Le lièvre à la royale, enquête à couteaux tirés

Le lièvre à la royale n’est pas un plat. C’est un crime - contre la diététique, le bon sens, l’écologie - et à ce titre, il méritait bien une enquête. Mobile ? Modus operandi ? Commanditaires ? Exécutants ? Deux Sherlock Holmes sont partis en chasse, et leur procédure implacable donne lieu à un bref ouvrage très instructif, qui vient de paraître aux Éditions Menu Fretin. Ne comptez pas sur nous pour divulgâcher la solution de l’énigme mise au jour par Gérard Allemandou et Philippe Berthet-Bondet. Replaçons plutôt dans son contexte cette affaire d’importance.

D’abord, la légende, bien ancrée, souvent colportée : le lièvre est dit à la royale pour avoir été inventé à l’intention du vieux Louis XIV, chasseur vorace mais édenté. Chacun connaît la réplique culte du western de John Ford, L’Homme qui tua Liberty Valance : « On est dans l’Ouest, ici. Quand la légende dépasse la réalité, alors publiez la légende. » Disons qu’elle est transposable à la gastronomie française (premier indice).

Personne n’est d’accord sur son origine

Nos auteurs sont remontés aux sources, dans les premiers grimoires. Ils ont navigué à travers la légende des siècles en sauce. Ils nous font rencontrer plein de gens passionnants : Aristide Couteaux, sénateur et maître-queux émérite, Antonin Carême et Auguste Escoffier, commandeurs suprêmes de l’ordre de la Gueule, Mars (comme la planète) Soustelle, chef du Lucas Carton, Alain Senderens, son lointain successeur, par ailleurs auteur d’un remarquable canular à base de lièvre (second indice), Menon, mystérieux auteur au XVIIIe siècle des Soupers de la cour, Madame de Saint-Ange, Colette, etc.

Ce qui est fascinant, avec le lièvre à la royale, c’est que personne n’est d’accord sur son origine, mais que chacun est certain de détenir la vérité. La bataille d’Hernani de l’apprêt porte sur ses deux versions phares : façon sénateur Couteaux - chair effilochée dans la sauce, dégustation à la cuillère - et façon Antonin Carême - lièvre désossé, richement farci et recousu de manière à former ballottine.

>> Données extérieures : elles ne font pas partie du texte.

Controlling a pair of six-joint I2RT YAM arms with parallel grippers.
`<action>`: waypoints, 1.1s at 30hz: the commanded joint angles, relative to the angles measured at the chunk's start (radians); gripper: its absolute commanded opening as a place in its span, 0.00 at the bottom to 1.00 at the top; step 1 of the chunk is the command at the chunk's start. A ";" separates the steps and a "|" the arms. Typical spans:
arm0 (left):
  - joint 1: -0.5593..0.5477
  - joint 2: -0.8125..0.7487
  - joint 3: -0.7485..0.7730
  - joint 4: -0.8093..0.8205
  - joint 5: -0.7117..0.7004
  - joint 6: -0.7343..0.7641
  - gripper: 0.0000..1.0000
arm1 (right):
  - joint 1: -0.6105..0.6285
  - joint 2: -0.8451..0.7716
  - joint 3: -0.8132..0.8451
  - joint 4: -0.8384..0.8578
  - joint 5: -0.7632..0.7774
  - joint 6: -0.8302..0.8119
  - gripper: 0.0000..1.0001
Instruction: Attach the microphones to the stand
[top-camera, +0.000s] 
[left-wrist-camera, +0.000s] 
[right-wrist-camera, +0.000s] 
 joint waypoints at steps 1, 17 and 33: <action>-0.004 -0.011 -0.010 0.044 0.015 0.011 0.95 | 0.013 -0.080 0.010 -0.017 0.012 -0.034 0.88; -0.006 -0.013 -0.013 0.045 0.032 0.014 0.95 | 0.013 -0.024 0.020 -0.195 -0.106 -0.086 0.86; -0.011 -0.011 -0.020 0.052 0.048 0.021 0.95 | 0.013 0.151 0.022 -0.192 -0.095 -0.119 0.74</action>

Jean-Claude Ribaut, dans son Dictionnaire gourmand du bien boire et du bien manger (Éditions du Rocher, 860 pages, 24 €), livre même une analyse politique de la chose : « Le lièvre à la royale de Carême, comme le drapeau blanc auquel le conte d’Artois refusa de renoncer en 1871 (…) fut le symbole expiatoire de l’Ancien Régime contre le lièvre démocratique et paysan du sénateur Couteaux », écrit ainsi l’érudit.

Nos auteurs sont remontés aux sources, dans les premiers grimoires. Ils ont navigué à travers la légende des siècles en sauce

Dans son Grand Livre de la cuisine française (Hachette), le chef Jean-François Piège donne la recette de la version parlementaire sous son intitulé familier, puis une autre de « royale de lièvre truffée à l’ancienne, dite d’Antonin Carême » - tout est dans le « dite », voir indice numéro 2. Christian Millau rappelait dans son Dictionnaire amoureux de la gastronomie (Plon) la querelle pour rire - quoique - qui opposa Colette, la plus gourmande des femmes de lettres, et son ami Raymond Oliver. L’auteur de Sido tenait pour le sénateur Couteaux (1835-1906), tandis que le patron du Grand Véfour ne jurait que par la version chic qui veut que la bestiole apparaisse « sous la forme d’une sorte d’énorme saucisson cousu aux deux bouts et en son milieu ». Millau se ralliait à Oliver.

Lisez sans faute l’enquête haletante d’Allemandou et de Berthet-Bondet avant d’aller savourer un bon lièvre à la royale, à la Couteaux ou façon Carême, peu importe - c’est la saison et attention ! elle est courte.

« Le Lièvre à la royale, petite histoire d’un grand plat ». Gérard Allemandou et Philippe Berthet-Bondet. Éditions Menu Fretin. 140 pages, 16 €.